- WORK REQUEST: Reproduce word for word, from the entries below, the line with "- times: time", the line with "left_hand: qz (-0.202", and every line between them, and nothing more.

- PROVIDED ENTRIES:
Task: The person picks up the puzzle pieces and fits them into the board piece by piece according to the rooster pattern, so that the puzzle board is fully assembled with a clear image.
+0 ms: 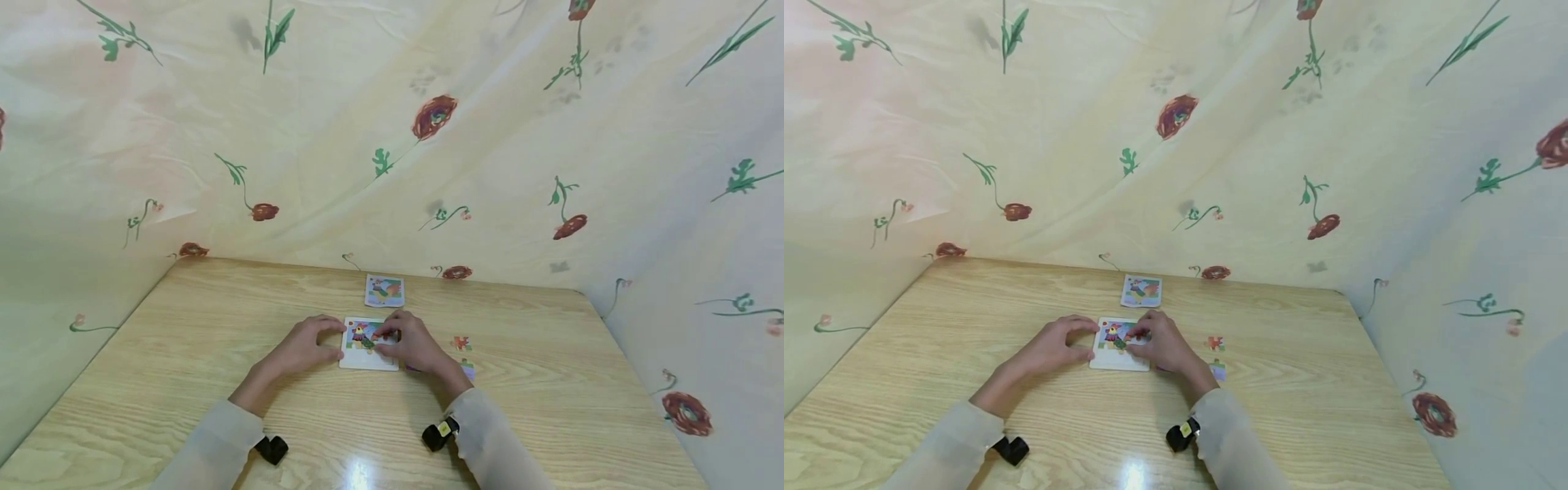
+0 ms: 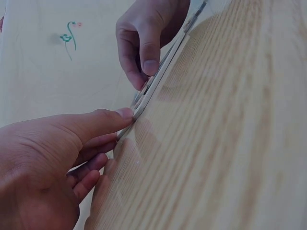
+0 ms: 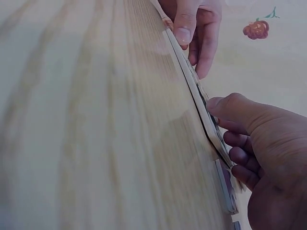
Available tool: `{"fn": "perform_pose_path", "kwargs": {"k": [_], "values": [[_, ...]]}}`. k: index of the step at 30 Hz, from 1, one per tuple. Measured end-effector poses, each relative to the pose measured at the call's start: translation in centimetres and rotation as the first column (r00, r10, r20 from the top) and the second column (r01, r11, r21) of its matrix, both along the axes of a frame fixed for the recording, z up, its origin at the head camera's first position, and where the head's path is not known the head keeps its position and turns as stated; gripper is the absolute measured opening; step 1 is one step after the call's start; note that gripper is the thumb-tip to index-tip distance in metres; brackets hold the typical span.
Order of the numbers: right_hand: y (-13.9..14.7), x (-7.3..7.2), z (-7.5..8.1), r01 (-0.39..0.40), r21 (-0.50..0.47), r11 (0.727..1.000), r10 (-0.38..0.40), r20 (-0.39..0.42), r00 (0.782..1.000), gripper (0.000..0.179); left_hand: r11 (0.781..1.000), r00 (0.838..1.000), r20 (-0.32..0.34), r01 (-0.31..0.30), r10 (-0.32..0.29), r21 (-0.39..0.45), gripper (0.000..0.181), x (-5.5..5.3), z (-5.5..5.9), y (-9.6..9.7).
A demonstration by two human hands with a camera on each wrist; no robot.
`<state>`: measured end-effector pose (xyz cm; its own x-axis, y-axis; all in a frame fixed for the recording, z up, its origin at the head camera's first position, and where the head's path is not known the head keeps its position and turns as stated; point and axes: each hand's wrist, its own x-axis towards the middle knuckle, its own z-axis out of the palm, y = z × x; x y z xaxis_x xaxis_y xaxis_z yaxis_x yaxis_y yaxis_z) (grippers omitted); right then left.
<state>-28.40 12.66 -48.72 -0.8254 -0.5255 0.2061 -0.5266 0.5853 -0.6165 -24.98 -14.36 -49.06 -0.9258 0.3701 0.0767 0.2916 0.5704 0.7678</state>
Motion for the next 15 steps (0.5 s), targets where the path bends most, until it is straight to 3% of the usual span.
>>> {"fn": "perform_pose_path", "kwargs": {"k": [15], "values": [[-0.20,0.29,0.46,-0.012,-0.013,1.000,0.012,0.010,1.000,0.018,1.000,1.000,0.018,-0.003,0.003,0.010,0.045,-0.08,0.05,0.01]]}}
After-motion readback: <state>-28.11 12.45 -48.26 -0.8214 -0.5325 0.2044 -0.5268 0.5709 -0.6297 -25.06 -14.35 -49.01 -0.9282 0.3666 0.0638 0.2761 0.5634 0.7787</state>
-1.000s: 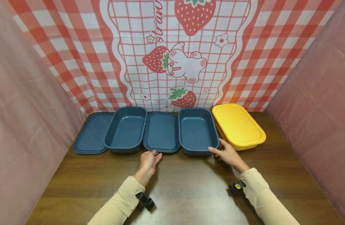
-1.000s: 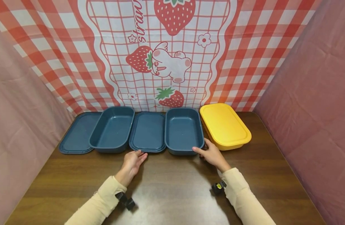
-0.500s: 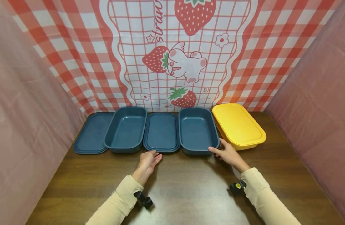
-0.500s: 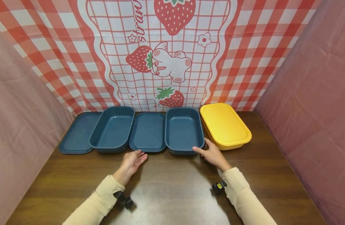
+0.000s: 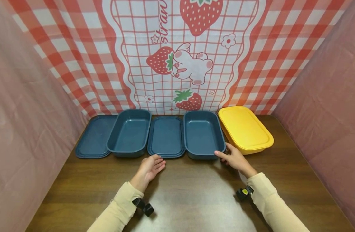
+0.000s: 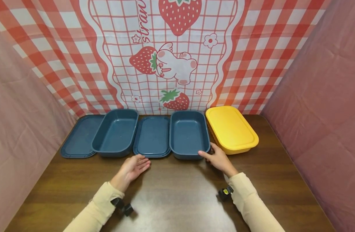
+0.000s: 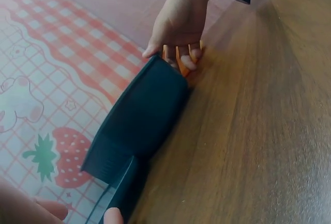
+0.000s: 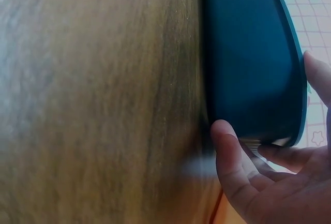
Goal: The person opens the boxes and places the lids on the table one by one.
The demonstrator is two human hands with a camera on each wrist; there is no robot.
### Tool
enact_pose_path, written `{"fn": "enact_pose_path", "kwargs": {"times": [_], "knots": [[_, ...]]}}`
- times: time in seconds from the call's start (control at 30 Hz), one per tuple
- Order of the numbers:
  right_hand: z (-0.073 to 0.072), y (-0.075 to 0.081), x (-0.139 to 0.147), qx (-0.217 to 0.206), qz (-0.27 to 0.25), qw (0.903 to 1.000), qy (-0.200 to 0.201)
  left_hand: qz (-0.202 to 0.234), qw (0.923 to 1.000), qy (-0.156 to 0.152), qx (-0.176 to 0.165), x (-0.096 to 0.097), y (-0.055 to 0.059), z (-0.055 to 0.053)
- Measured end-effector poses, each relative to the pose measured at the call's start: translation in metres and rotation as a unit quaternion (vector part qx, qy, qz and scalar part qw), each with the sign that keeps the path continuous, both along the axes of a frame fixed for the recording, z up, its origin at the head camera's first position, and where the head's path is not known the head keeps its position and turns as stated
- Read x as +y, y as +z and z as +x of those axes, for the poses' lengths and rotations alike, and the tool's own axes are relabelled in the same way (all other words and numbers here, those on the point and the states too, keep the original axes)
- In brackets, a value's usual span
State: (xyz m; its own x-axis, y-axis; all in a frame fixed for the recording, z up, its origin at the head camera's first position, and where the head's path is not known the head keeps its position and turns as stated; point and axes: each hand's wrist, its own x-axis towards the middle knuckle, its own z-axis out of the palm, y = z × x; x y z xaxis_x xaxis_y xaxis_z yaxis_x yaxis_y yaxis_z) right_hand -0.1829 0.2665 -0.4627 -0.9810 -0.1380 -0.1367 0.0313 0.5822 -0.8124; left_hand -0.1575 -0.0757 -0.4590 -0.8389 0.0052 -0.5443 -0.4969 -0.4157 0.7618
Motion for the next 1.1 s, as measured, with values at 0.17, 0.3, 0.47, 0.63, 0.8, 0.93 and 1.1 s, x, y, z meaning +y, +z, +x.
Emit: {"fn": "enact_pose_path", "kwargs": {"times": [0.17, 0.3, 0.47, 0.63, 0.8, 0.93, 1.1], "knots": [[0.000, 0.002, 0.000, -0.002, 0.003, 1.0000, -0.004, -0.026, 0.9994, -0.023, -0.008, -0.003, 0.002, 0.003], [0.001, 0.003, 0.000, 0.000, 0.000, 1.0000, -0.004, -0.030, 0.9986, -0.043, -0.008, -0.003, 0.004, 0.006], [0.001, 0.005, 0.001, 0.008, -0.003, 0.9999, -0.007, -0.037, 0.9976, -0.059, -0.001, -0.002, 0.004, 0.007], [0.002, 0.004, 0.001, 0.008, -0.002, 0.9999, -0.011, -0.083, 0.9944, -0.063, 0.020, 0.000, 0.001, 0.007], [0.004, 0.004, 0.000, 0.007, 0.008, 0.9999, -0.013, -0.117, 0.9898, -0.072, 0.038, 0.002, -0.001, 0.008], [0.004, 0.005, 0.000, 0.017, 0.020, 0.9996, -0.013, -0.141, 0.9841, -0.085, 0.065, 0.003, 0.001, 0.004], [0.003, 0.007, 0.000, 0.021, 0.035, 0.9991, -0.012, -0.217, 0.9645, -0.090, 0.120, 0.007, 0.000, 0.000]]}}
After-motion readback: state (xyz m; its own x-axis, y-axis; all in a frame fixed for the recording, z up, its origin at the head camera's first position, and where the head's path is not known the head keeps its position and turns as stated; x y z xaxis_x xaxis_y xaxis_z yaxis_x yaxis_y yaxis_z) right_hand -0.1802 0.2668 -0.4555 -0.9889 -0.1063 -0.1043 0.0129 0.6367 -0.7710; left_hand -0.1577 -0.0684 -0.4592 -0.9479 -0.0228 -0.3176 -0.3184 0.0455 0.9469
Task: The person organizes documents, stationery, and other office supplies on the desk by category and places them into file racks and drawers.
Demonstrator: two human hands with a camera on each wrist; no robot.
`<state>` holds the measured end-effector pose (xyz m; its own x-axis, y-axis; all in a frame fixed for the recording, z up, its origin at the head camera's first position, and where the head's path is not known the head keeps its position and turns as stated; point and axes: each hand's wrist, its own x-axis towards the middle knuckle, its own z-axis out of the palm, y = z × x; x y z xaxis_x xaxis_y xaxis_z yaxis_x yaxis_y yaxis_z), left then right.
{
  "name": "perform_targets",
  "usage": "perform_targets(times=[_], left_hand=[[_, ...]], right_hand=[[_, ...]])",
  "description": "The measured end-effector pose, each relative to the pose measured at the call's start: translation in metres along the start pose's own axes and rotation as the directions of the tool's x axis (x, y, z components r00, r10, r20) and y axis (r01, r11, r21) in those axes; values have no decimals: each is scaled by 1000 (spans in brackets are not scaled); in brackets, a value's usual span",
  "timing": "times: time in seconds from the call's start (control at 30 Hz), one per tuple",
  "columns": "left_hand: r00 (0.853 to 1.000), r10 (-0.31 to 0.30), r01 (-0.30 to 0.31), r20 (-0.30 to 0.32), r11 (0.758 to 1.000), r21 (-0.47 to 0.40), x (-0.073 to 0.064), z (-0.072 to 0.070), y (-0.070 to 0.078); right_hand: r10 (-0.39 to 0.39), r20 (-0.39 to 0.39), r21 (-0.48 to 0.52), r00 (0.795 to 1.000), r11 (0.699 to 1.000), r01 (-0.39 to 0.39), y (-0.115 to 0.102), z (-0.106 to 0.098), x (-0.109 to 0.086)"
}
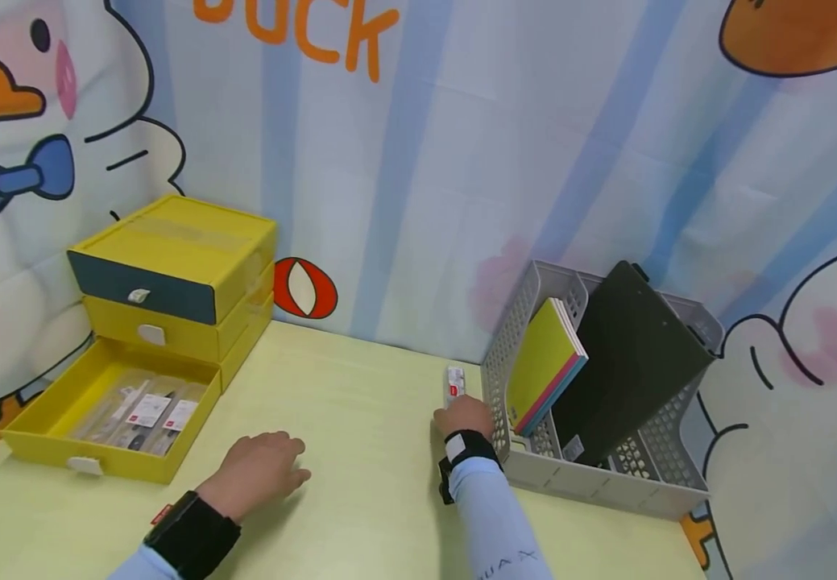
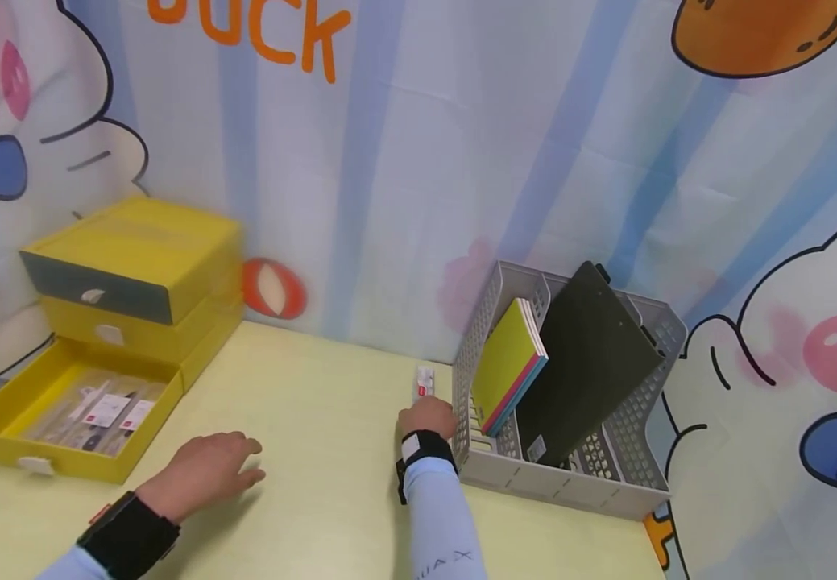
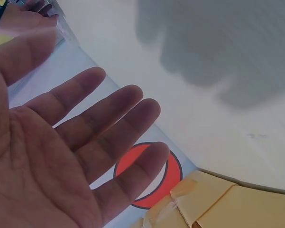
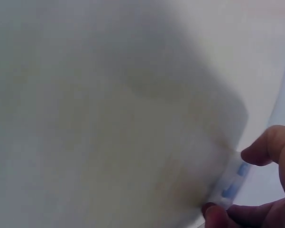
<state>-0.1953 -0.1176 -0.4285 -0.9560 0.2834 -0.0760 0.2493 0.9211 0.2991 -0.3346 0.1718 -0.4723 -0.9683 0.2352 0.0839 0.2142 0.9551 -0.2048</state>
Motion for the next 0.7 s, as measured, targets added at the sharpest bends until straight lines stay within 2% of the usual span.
perform_targets(times=[0.17, 0.4, 0.7], left_hand=[[999, 31, -31, -27, 1000, -2, 1, 2, 3], [997, 54, -54, -46, 999, 0, 3, 7, 4], [997, 60, -61, -42, 998, -18, 8, 14, 11]], right_hand=[[-25, 20, -5, 1000, 1000, 25, -5, -11, -26], [-13, 32, 31, 999, 999, 12, -11, -21, -60], [-44, -1, 75, 999, 996, 44, -13, -28, -109]])
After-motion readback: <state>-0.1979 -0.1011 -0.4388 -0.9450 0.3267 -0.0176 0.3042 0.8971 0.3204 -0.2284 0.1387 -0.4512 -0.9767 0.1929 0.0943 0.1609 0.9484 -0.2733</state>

- REPLY TO THE TASK:
- times: time in seconds from the call's start (control at 30 Hz), one per tuple
- Order of the numbers:
  right_hand: z (-0.073 to 0.072), y (-0.075 to 0.081), x (-0.139 to 0.147), qx (-0.217 to 0.206), qz (-0.27 to 0.25), qw (0.903 to 1.000), qy (-0.200 to 0.201)
  left_hand: qz (-0.202 to 0.234), qw (0.923 to 1.000), qy (-0.156 to 0.152), qx (-0.176 to 0.165), x (-0.096 to 0.097), y (-0.055 to 0.059), z (-0.055 to 0.053)

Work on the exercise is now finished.